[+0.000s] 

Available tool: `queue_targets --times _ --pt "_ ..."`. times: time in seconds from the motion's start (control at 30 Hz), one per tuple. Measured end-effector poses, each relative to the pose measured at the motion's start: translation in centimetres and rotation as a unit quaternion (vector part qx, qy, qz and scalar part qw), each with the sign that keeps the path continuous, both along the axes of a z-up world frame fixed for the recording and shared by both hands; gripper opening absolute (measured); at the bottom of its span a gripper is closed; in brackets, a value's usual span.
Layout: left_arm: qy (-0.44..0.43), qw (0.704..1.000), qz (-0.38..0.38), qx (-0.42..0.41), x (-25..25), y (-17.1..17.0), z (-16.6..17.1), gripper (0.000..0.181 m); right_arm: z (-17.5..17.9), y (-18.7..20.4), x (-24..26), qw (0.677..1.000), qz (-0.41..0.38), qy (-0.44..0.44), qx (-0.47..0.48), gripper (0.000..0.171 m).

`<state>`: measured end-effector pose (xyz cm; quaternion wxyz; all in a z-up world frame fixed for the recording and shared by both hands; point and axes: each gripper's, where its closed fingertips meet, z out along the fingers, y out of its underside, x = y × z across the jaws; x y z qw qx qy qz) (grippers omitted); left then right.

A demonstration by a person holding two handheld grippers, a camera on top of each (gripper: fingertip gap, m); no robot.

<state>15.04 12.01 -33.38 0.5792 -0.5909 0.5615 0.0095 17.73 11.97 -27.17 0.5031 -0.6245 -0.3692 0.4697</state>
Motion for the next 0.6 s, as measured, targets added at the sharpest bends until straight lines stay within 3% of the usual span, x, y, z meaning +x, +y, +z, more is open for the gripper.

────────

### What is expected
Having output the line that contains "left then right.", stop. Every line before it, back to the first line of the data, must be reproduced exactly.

### Answer to this task
[+0.000s] 

Available tool: `queue_targets --times _ --pt "_ ..."`. times: time in seconds from the motion's start (control at 30 Hz), one per tuple. Measured end-effector poses, each relative to the pose measured at the motion's start: translation in centimetres and rotation as a unit quaternion (vector part qx, qy, qz and scalar part qw), each with the sign that keeps the path continuous, both along the axes of a z-up world frame fixed for the recording and shared by both hands; gripper opening absolute (measured); at the bottom of its span a gripper is closed; in brackets, a value's usual span.
Layout: left_arm: qy (-0.44..0.43), qw (0.704..1.000), qz (-0.38..0.38), qx (-0.42..0.41), x (-25..25), y (-17.1..17.0), z (-16.6..17.1), gripper (0.000..0.181 m); right_arm: z (-17.5..17.9), y (-18.7..20.4), x (-24..26), qw (0.677..1.000), qz (-0.41..0.38), qy (-0.44..0.44), qx (-0.47..0.48), gripper (0.000..0.171 m).

`<state>`: measured end-effector pose (xyz cm; quaternion wxyz; all in a z-up world frame fixed for the recording and shared by both hands; point and axes: each gripper's, where its closed fingertips meet, z out along the fingers, y out of its underside, x = y × z across the jaws; x y z qw qx qy qz) (grippers omitted); left then right.

The exercise requires no further work.